▸ **Required work**
Where does the string "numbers" appear in the records? Copy each line that holds it.

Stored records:

.....

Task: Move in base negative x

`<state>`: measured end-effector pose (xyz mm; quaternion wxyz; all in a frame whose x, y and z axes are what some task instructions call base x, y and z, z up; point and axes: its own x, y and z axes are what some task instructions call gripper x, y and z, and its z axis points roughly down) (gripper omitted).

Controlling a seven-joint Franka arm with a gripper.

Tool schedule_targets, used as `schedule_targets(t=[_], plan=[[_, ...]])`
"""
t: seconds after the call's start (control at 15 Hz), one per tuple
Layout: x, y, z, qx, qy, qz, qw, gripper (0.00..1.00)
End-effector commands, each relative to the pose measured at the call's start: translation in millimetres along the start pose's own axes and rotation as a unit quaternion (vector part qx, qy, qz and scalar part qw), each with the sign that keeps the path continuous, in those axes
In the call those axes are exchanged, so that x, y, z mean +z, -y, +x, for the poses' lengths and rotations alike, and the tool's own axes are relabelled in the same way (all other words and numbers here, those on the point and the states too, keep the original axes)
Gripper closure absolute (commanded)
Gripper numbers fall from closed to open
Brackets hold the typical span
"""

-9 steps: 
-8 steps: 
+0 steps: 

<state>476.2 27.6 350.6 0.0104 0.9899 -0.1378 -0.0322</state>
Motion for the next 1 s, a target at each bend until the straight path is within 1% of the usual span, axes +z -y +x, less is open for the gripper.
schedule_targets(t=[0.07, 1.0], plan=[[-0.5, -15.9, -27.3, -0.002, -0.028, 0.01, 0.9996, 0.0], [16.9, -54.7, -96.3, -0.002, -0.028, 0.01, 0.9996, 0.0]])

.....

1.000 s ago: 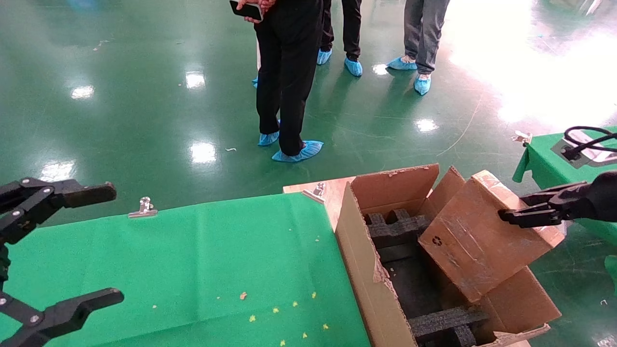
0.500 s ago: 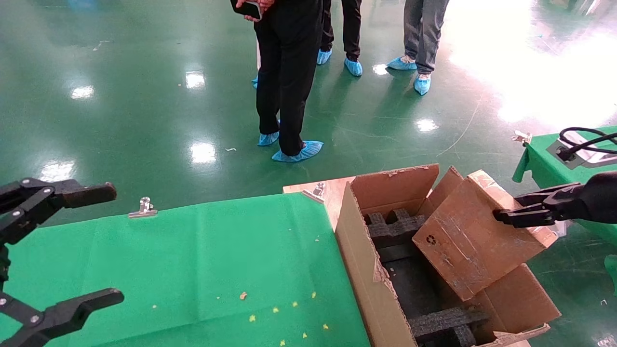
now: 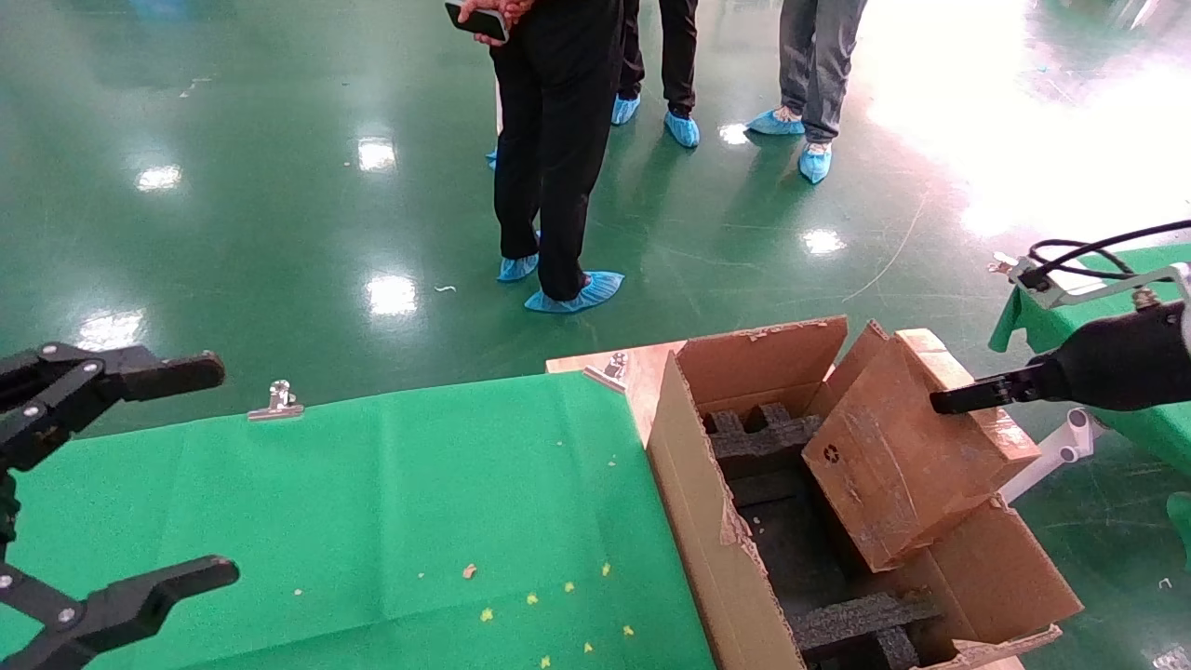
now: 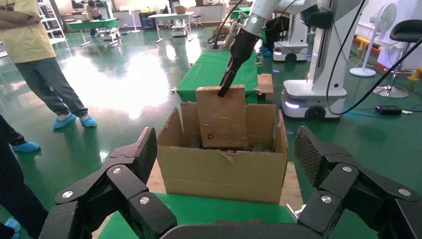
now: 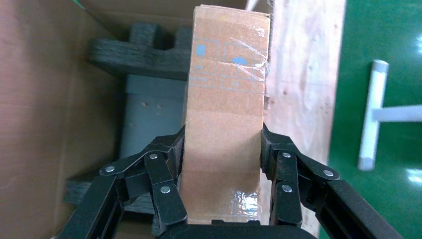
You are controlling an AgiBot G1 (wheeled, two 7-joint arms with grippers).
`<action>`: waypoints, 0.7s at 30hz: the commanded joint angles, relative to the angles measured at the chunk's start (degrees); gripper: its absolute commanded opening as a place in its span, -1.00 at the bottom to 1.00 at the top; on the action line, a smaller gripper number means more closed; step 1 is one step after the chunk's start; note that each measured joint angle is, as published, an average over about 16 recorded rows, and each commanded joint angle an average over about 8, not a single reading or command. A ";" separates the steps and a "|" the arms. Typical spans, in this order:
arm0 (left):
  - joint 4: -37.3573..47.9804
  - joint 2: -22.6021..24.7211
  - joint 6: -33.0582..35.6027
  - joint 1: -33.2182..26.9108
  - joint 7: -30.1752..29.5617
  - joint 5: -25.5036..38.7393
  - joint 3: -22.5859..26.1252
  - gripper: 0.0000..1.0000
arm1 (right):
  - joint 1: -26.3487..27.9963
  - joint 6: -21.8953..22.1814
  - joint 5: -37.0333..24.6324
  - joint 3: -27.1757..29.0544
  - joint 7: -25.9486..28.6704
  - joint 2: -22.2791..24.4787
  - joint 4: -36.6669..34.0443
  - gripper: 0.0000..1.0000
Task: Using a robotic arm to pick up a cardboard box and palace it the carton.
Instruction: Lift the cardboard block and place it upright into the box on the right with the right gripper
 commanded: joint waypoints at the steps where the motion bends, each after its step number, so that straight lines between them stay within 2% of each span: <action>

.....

▸ **Result**
In the call those axes are exchanged, so that x, y, z mean +z, -y, +x, for the poses' lengths and rotations alike, and the tool's own axes are relabelled in the same way (all other words and numbers here, those on the point and the states too, keep the original axes)
Gripper numbers fall from closed to open

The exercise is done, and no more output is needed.